Ever since I can remember, I have never set limits on what I can do and achieve. I have my parents to thank for their unwavering belief that nothing is impossible if you put your mind to it and worked hard.
When I met my husband, I knew he was the going to my life partner. Though worlds apart in terms of culture, background and upbringing, we both shared similar values on attaining the unattainable through a combination of grit, faith and belief. Therefore when I put myself forward for something, I know that I am good enough. I rarely chance it, with the hope that I am the best of a mediocre bunch, but rather I succeed on merit.
I am a full-time working mother. I don’t make any apologies for that. We have fantastic childminder who takes my daughter to school and back. I limit the time she spends at the childminder to 3 hours a day. I am at work from 7.30am to 4.15pm, after which I dash for the train home. I collect my daughter and we head back home for some food, homework, play, bath, story and bed. I then log back online to catch up on emails and work for up to 2 hours. That’s around 11 hours a day spent on work. My boss commended me on my work strong work ethic recently and how well I manage my team of 4. I in turn thanked him for the firm’s support of working mothers like me by offering flexible working arrangements.
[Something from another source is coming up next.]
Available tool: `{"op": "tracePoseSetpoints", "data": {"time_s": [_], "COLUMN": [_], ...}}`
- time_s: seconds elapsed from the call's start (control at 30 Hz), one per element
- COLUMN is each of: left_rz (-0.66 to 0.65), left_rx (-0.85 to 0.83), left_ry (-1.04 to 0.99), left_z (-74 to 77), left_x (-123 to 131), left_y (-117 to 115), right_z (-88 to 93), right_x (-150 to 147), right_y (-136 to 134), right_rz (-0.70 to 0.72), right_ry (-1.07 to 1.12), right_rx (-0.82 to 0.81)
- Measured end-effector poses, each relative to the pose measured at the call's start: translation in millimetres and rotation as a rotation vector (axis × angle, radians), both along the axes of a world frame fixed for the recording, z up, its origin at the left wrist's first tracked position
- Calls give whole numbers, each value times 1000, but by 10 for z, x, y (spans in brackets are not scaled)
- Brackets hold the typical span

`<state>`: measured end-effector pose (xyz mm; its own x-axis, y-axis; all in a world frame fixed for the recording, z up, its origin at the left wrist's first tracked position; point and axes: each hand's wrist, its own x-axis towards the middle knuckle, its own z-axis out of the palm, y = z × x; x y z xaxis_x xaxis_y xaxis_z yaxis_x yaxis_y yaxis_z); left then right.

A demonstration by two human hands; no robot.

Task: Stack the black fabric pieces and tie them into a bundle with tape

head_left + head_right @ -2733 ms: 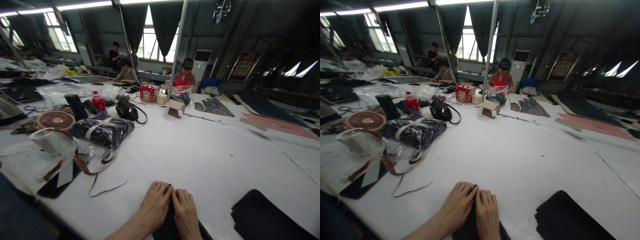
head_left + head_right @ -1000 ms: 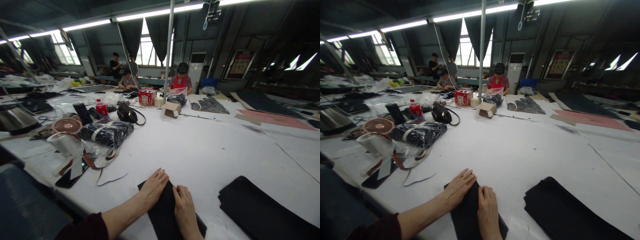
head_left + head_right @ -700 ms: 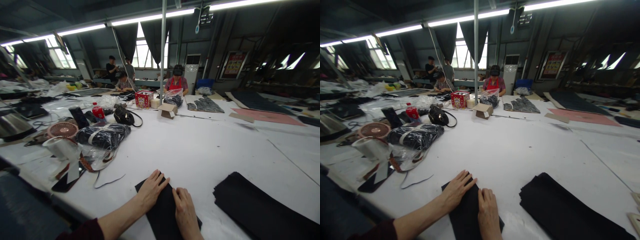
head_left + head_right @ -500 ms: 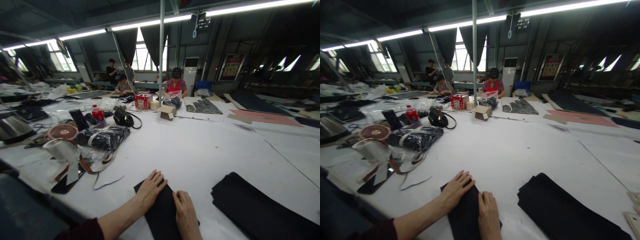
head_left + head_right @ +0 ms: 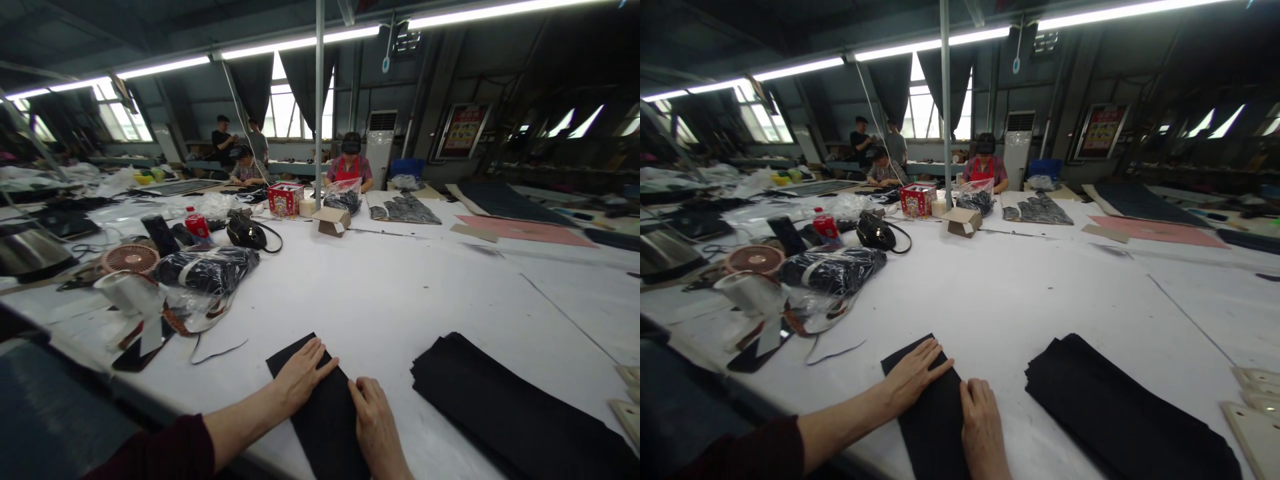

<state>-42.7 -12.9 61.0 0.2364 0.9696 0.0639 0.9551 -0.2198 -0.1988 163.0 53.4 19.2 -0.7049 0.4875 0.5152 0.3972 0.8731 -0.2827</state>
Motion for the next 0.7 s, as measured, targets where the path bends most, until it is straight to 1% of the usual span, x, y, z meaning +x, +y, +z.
{"op": "tracePoseSetpoints", "data": {"time_s": [0.17,0.33,0.43,0.57,0.7], "left_rz": [-99,-98,-113,-130,-178], "left_rx": [63,-5,7,9,18], "left_ry": [25,-48,-76,-26,-80], "left_z": [33,142,185,185,173], "left_x": [65,168,204,227,261], "left_y": [82,43,0,-1,10], "right_z": [-38,-39,-4,40,31], "right_x": [110,196,225,273,344], "right_y": [1,-17,-30,-41,-39], "right_rz": [15,27,32,44,52], "right_ry": [-4,-6,-8,-14,-4], "right_rx": [-9,-16,-21,-29,-34]}}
I was speaking to a recruitment agent recently, who struggled to understand that anyone would employ a working mother who requires flexible hours. My commitment and work ethic were questioned and he simply did not believe that I was on track for a respectable year-end bonus. He recommended that I apply for a position he was recruiting for, one of a lower grade, less pay and one where no one would bat an eyelid if I clocked off at 4pm.
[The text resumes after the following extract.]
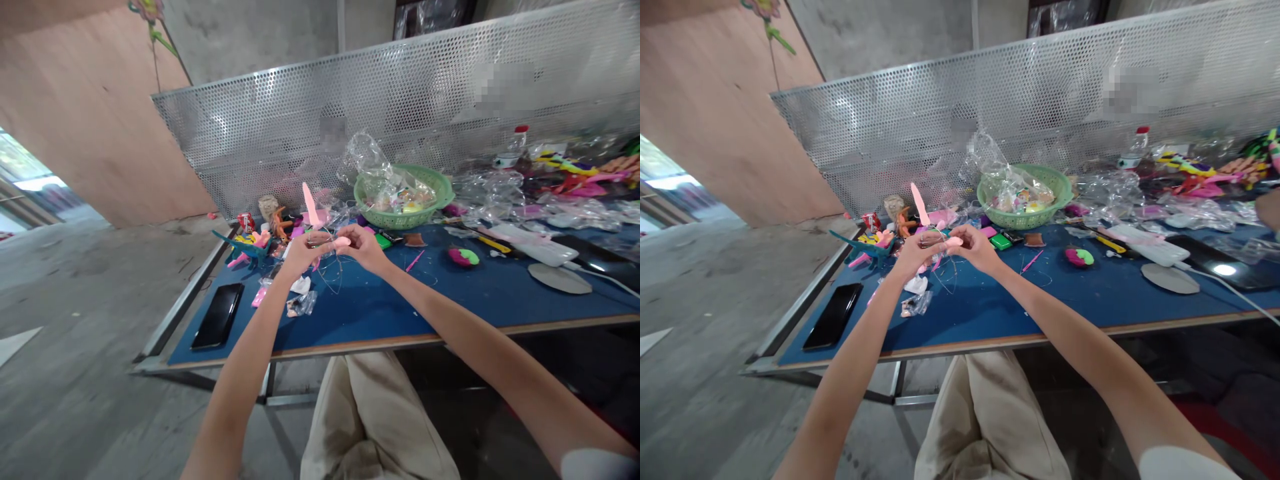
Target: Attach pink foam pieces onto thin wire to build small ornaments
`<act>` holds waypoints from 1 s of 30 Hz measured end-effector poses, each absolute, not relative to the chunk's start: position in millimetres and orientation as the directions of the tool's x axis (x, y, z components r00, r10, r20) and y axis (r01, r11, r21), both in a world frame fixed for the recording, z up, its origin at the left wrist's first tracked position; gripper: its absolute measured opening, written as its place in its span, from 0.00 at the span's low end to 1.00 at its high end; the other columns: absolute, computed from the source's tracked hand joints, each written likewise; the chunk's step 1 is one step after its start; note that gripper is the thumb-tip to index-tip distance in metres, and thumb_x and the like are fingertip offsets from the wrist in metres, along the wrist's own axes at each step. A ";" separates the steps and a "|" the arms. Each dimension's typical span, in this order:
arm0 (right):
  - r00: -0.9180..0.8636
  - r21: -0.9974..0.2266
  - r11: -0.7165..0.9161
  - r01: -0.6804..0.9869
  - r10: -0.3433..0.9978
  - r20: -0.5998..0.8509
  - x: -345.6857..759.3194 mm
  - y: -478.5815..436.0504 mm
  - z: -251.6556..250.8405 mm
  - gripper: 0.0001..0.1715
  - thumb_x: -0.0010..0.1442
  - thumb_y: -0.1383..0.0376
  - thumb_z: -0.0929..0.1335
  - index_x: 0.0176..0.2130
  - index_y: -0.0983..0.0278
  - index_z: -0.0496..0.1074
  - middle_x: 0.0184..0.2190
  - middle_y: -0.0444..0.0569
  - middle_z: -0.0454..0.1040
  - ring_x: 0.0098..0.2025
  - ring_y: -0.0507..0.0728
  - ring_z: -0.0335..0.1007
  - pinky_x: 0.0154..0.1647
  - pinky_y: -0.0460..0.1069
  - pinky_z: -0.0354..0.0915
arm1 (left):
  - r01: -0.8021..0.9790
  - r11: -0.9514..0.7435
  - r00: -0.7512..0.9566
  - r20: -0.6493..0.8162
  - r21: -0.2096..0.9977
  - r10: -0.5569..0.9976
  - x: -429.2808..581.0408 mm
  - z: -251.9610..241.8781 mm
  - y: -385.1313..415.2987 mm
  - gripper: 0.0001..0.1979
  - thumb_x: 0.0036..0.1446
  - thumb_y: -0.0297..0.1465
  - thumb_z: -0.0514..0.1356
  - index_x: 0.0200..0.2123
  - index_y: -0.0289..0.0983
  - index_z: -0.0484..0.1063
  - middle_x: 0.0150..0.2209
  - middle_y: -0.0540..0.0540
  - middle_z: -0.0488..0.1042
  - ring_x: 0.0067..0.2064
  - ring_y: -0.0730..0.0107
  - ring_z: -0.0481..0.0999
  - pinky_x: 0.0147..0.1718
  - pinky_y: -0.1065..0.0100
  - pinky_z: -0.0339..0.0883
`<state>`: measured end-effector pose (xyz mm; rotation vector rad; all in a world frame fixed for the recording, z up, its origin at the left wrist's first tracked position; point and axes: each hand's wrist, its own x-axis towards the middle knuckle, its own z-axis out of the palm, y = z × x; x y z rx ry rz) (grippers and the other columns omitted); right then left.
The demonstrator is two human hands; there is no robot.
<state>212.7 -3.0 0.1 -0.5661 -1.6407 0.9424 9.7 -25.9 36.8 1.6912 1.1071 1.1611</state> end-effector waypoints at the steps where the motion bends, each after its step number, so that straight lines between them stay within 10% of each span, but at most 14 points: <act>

I am grateful to have had this conversation. It made me reflect on my abilities and achievements. I am a good mother. I am good wife. My organisational skills are second to none. Our house isn’t spotless, but it is clean and comfortable. We enjoy delicious home-cooked food a few times a week.
I’ve always been a valuable member of my team at work and I know that I will continue to add value wherever work takes me.
I am not merely enough. I am more than enough.